__Requirement__
Copies of all lines that contain "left" are needed; take them from the data below.

__Recorded information__
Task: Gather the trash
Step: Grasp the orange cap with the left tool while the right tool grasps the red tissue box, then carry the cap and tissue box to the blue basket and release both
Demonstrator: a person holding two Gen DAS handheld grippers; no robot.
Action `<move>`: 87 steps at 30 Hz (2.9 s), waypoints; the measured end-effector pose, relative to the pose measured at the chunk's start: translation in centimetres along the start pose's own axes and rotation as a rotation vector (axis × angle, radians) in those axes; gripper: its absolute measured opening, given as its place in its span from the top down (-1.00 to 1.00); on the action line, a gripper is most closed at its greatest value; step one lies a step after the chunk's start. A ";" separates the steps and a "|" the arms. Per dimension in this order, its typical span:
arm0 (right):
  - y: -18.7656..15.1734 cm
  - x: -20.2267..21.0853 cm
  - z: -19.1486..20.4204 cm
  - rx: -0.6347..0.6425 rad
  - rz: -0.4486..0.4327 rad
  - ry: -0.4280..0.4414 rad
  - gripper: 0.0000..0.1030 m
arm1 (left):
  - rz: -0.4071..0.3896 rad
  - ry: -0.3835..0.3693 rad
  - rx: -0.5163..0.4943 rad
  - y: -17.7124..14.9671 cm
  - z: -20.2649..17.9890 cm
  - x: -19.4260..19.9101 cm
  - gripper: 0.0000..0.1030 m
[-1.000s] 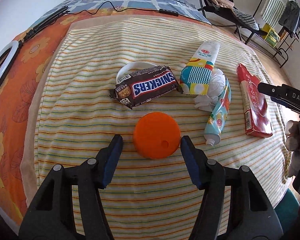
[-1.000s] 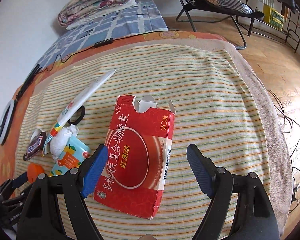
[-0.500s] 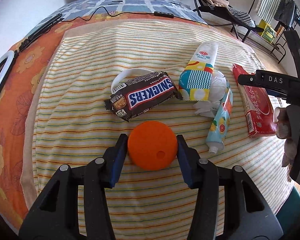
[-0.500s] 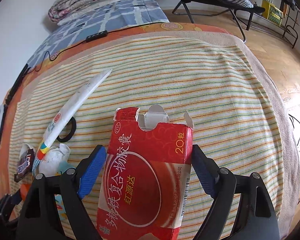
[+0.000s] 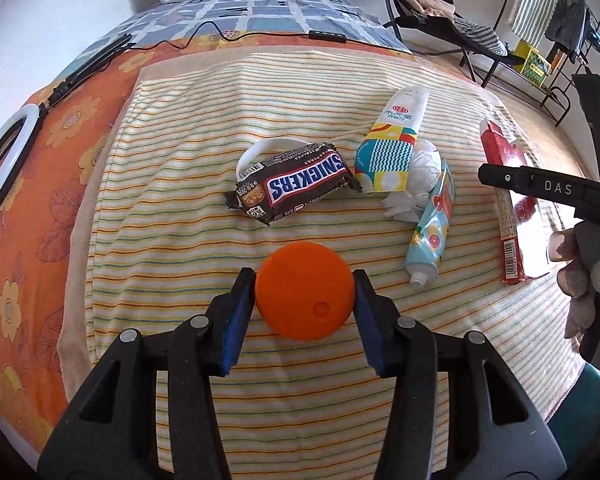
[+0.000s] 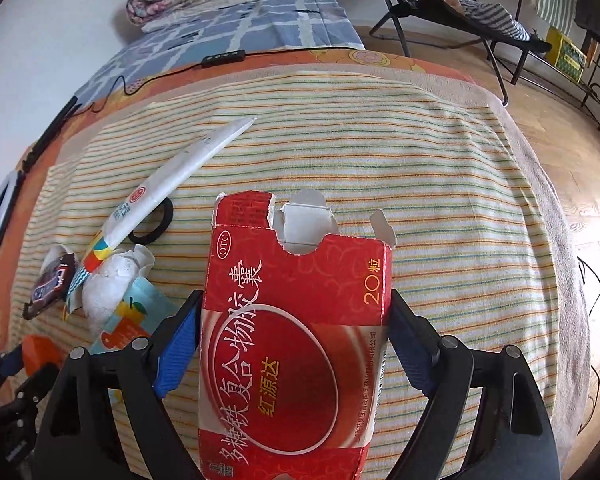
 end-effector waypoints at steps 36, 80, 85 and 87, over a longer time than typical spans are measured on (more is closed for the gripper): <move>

__Response__
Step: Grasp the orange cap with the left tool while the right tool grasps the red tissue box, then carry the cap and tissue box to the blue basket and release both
arm1 (left):

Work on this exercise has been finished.